On the morning of September 11, 2001, I landed at New York's LaGuardia Airport at 8:50 am, as the first plane hit the first tower. I had been scheduled to launch my book, Once and Future Myths, at Rizzoli's in the World Financial Center just across the street from the World Trade Center at 11 am. Walking out of the airport that morning was stupefying — the freeways were empty going into Manhattan. It was, as so many have commented, as if the world was ending. With a great effort my publisher found a way to bring me into Manhattan the next day to meet for lunch.

On my walk to the restaurant where we were to meet, blocks from Ground Zero, I passed a young man whose hair and face were lightly dusted with the falling ashes, that grisly mix of bone and plaster. Across his forehead he had etched into the white ash the word "REVENGE." Later that day I saw the same word — REVENGE — drawn, as if by angry fingers on street signs and across the windshields of abandoned cars. I've never been able to forget those images.

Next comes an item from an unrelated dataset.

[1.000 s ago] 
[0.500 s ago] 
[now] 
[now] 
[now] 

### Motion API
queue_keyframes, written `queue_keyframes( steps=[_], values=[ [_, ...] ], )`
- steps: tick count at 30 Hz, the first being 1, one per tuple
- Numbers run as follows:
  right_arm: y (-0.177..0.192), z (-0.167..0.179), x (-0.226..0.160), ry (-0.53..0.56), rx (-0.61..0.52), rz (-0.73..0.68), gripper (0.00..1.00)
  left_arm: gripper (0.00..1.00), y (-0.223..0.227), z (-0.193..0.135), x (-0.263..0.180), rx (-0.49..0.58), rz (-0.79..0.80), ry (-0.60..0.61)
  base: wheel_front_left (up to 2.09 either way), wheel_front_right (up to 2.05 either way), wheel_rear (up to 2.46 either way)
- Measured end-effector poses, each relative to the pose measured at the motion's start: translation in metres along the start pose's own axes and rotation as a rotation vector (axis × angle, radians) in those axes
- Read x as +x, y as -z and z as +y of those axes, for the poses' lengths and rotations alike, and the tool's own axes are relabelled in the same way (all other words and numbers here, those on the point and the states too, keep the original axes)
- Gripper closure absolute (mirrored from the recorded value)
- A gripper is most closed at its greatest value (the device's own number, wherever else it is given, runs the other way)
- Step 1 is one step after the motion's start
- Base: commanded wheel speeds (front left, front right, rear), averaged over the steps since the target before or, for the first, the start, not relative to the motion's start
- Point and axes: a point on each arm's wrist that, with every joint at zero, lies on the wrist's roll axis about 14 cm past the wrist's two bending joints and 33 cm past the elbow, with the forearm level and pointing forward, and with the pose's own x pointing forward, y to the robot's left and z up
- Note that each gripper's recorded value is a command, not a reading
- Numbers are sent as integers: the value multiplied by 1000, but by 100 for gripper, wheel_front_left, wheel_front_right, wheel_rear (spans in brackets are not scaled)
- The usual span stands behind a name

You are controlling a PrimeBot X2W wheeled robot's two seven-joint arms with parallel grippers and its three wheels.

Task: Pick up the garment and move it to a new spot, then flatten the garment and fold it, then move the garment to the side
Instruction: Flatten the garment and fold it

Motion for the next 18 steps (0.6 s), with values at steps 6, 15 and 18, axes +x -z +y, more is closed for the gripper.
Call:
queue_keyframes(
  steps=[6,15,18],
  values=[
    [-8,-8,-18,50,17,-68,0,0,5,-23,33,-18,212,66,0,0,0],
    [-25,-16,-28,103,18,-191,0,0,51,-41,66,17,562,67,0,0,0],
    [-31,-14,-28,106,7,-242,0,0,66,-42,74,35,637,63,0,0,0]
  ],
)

Now it is 2011. Over the past two years, the word "revenge" and all its implications came back to me in an angry rush as I worked on an anthology of essays and interviews, Beyond Forgiveness: Reflections on Atonement (Jossey-Bass, 2011). I came to realize that the synthesis of forgiveness and atonement, annunciated by such great leaders as Mahatma Gandhi, Martin Luther King, Desmond Tutu, and Nelson Mandela, is perhaps the most effective antidote to that fierce desire for revenge. Without forgiveness, there is no future, as Tutu says, but without atonement there is no present, in the sense that we can't live in the miracle of the present moment if we are hell-bent on retribution or retaliation.

And so every day I try to practice monitoring my own large and small urges to revenge, whether it's due to a personal affront, the humiliation of my favorite sports team, or a calamitous attack on my country.

The essayist Calvin Trillin once famously wrote, "Living well is the best revenge," a witty line, but one that can be amended, in every sense of that word, to "Living well is the best antidote to revenge."